Voltando às empresas, elas gostariam de poder contar com a internet como canal de vendas mas igualmente gostariam de varrer para o lixo a parte dela que se presta à divulgação de informação e conteúdo, o que é obviamente ridículo. É o mesmo que construir um castelo de areia na praia e ficar esbravejando contra o mar a cada subida da maré. O mar não está nem aí. Entretanto, a ameaça à liberdade de expressão na internet existe e não pode nem deve ser ignorada. As tentativas de legislação planetária que citei estão em andamento. Existem modelos em discussão em vários países. É bom ficar de olho bem aberto. Nas palavras de Mike Godwin, da Electronic Frontier Foundation: “Me preocupa que daqui a 10 ou 15 anos, minha filha, hoje pequena, me pergunte: ‘Papai, onde você estava quando tiraram a liberdade de expressão da internet?’”

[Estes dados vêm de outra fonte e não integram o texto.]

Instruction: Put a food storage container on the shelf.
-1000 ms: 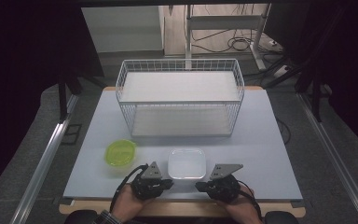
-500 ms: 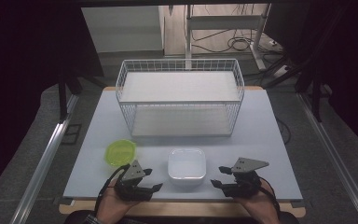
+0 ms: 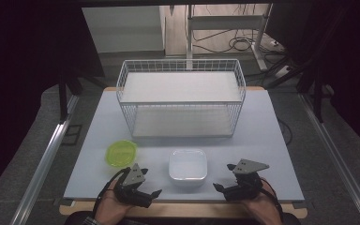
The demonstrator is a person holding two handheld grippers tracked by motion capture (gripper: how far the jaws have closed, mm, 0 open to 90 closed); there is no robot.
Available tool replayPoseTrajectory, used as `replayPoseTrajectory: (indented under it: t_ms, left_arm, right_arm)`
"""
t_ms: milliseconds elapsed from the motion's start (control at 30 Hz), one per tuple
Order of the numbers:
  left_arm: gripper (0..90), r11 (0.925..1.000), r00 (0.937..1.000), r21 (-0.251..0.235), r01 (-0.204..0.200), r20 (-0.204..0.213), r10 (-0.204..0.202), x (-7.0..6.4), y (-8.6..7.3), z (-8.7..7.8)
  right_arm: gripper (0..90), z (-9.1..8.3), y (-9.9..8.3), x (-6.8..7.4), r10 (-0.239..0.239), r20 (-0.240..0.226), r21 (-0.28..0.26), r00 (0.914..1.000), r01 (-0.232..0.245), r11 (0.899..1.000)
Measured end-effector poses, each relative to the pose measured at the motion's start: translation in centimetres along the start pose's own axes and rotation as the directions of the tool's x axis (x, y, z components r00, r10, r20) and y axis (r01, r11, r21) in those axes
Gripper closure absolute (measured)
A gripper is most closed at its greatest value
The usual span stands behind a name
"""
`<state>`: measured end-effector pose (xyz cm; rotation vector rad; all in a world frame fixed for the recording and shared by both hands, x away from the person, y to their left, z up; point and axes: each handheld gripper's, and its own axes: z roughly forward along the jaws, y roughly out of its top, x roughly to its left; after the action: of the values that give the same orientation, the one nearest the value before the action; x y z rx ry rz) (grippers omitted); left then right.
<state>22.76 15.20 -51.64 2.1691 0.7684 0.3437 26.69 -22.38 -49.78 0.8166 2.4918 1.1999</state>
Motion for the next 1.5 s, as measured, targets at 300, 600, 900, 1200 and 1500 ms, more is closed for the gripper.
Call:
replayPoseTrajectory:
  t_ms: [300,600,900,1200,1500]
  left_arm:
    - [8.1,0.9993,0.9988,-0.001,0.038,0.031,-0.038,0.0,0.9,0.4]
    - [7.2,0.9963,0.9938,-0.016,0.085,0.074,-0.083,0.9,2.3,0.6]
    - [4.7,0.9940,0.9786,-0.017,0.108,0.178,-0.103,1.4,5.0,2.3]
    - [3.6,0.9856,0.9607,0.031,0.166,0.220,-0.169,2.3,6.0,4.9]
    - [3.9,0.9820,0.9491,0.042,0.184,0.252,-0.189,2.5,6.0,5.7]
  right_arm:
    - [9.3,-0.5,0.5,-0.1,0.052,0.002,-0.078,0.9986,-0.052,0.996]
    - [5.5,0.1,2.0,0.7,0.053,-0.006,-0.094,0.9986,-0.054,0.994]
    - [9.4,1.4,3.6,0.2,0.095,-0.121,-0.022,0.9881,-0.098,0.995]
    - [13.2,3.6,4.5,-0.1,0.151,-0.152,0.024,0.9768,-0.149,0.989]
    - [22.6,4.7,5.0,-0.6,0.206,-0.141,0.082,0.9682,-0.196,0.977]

O que a indústria tenta salvar desesperadamente é um modelo de negócio completamente dissonante do século XXI. Até o surgimento da internet e compartilhamento livre de informações e arquivos, as gravadoras eram um mal necessário, do ponto de vista do artista. Como regra, ele não podia abrir mão de um grande canal de divulgação e distribuição e, assim, se sujeitava a ficar preso a um contrato com uma gravadora que produziria e venderia seu material, dando a ele uma parte bastante singela dos ganhos. A internet subverteu esse modelo. Qualquer um pode montar sua banda na garagem de casa, gravar seu disco ou clipe e colocar na internet pra todo mundo ver. E aí, basta aquele golpe de sorte que faz com que alguns desses arquivos caiam nas graças do público para se tornarem virais e ganhar fama e fazer sua fortuna de forma totalmente independente de um grande grupo. Todo mundo sabe que isso é possível. Até a Luíza, que já voltou do Canadá, por sinal. (Entedeu o que significa ser “viral”? Aquilo que se espalha como um vírus.)
Lembre-se de que a caça às bruxas, na Idade Média, somente serviu para as pessoas e a Igreja se livrarem de seus inimigos da forma mais sórdida: “purificados” pelas chamas. A expressão foi novamente utilizada várias vezes na história humana e sempre em contexto de perseguição injusta, atendendo a interesses de uns poucos. Você tem certeza de que é assim que quer ver a história da internet daqui a alguns anos?